But while I was able to get myself to the airport in time to get on the airplane that got me to Detroit, I am sad to realize that I forgot the little cable that connects my camera to my computer. I think that Detroit might be the most photogenic city in America, and I had big plans of 'blogging the shit' out of my trip to Detroit, complete with photo analysis. This is my second time in Detroit, I was here a couple years ago for the Media City film festival. Pretty much the only traveling I do these days is on these 'work' trips when some school or festival or museum invites me to come and do my little song and dance. This is pretty much how I make a living; I go somewhere and show my films and talk about them, and if it's a school I'll usually do some sort of filmmaking workshop or student critiques or something.
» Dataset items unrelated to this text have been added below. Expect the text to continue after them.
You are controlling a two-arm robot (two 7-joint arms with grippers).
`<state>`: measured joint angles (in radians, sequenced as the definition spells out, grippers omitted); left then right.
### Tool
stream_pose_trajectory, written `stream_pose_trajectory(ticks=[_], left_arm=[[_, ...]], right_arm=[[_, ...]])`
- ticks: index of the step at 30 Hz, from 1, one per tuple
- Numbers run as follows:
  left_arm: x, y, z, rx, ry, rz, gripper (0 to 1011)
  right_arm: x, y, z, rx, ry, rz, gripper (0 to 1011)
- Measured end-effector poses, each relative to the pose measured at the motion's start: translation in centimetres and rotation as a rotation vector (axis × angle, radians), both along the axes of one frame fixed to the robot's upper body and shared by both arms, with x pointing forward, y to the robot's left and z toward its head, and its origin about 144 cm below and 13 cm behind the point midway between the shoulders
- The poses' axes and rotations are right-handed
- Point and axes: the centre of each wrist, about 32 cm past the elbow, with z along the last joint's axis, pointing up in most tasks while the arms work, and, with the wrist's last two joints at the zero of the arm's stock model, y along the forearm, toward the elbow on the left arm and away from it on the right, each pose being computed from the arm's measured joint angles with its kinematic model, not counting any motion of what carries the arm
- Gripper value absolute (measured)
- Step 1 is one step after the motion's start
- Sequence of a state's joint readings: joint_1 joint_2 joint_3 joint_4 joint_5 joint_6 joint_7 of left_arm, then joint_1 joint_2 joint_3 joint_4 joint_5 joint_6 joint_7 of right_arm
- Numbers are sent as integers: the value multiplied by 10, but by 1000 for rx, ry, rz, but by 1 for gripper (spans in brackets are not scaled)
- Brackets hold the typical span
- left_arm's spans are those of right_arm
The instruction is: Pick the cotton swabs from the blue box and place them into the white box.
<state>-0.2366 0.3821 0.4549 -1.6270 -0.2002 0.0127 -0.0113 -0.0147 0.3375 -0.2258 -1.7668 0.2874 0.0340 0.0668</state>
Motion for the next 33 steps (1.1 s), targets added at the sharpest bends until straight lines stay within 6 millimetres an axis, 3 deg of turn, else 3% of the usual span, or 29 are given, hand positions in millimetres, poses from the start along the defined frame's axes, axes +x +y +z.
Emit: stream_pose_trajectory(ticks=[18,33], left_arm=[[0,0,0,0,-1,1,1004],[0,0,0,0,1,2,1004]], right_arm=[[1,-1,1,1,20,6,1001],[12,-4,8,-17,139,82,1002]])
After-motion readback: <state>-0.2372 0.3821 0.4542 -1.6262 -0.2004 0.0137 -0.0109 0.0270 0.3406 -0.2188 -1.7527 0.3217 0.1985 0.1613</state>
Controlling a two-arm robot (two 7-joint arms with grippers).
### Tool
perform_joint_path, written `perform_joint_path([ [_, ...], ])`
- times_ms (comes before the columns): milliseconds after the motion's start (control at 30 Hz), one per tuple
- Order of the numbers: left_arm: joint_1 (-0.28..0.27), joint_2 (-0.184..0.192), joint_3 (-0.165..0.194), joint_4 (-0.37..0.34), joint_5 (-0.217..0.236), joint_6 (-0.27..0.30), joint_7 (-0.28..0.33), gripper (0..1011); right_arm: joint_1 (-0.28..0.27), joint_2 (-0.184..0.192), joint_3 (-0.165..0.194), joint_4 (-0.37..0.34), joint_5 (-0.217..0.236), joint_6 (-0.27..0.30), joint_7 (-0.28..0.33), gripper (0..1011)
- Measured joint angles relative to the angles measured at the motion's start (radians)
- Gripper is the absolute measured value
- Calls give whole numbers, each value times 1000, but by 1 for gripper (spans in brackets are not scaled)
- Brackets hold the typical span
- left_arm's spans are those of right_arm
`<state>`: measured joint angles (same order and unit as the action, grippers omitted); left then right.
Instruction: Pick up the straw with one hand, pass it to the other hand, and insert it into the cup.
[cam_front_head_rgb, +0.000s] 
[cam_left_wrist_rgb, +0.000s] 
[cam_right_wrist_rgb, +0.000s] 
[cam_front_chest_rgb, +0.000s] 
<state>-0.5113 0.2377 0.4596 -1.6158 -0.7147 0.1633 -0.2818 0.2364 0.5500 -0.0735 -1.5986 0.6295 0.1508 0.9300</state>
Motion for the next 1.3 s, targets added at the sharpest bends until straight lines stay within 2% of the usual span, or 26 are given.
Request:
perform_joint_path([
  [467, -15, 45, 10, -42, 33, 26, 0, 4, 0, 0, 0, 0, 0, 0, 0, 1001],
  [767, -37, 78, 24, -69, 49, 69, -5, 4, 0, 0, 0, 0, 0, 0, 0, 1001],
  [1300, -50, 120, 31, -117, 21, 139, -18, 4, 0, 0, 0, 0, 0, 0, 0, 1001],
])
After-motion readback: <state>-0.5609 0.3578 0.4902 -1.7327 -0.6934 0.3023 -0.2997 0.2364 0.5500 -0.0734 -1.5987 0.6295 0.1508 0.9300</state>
They always pay me much more than I deserve to get paid, and I suppose the big secret is that I would gladly do it for free if I could (but then again I guess that would mean I'd have to have a regular day job which would then prohibit me from taking off time for traveling so much- one of those 'vicious cycle' scenarios).
But anyways, back to Detroit. Detroit is a crazy, messed up place that I find fascinating and beautiful. Less than a century ago, Detroit was competing with New York to become America's grandest, most important city, but now it is an urban wasteland. There are so many beautiful, significant old buildings here that are shuttered up it makes my head spin. It's like passing through the living ruins of an ancient mecca, where the decay is in process. It's hard to tell if the powers that be are waiting for the right time to renovate the buildings, or if they are waiting for nature to take it's course and naturally do away with them. Detroit is a lot like one of those ghost towns I described in a post last week, but on a much grander scale.
It would be very difficult to sum up the issues and conflicts that face Detroit with real accuracy, but the one thing that seems clear is that Detroit is a good example of what happens when a community puts too much faith in a single entity- in this case, the auto industry. Detroit was already a thriving city before Ford and General Motors came along, but in the 1920's, Detroit saw a boom unlike any American city has ever seen. Those corporations became so powerful that they could just completely have their way with this city, and when the time came to pull out, they let this city crumble. The thing that gets me angry is that this is not exactly a poor city. One look at GM's "Renaissance Center" or a drive through some of the outlying suburbs is a clear indication that there is plenty of money floating around here. But instead of taking care of the community that made all this growth possible in the first place, those with wealth have retreated behind walls and have fortified themselves away from the actual city. The economic and racial issues in this town are as blatantly terrible as anywhere I have ever seen, and one has to wonder if this city has deteriorated beyond the point of possible resurrection. The problems here are deep, and far more complicated than I could ever grasp.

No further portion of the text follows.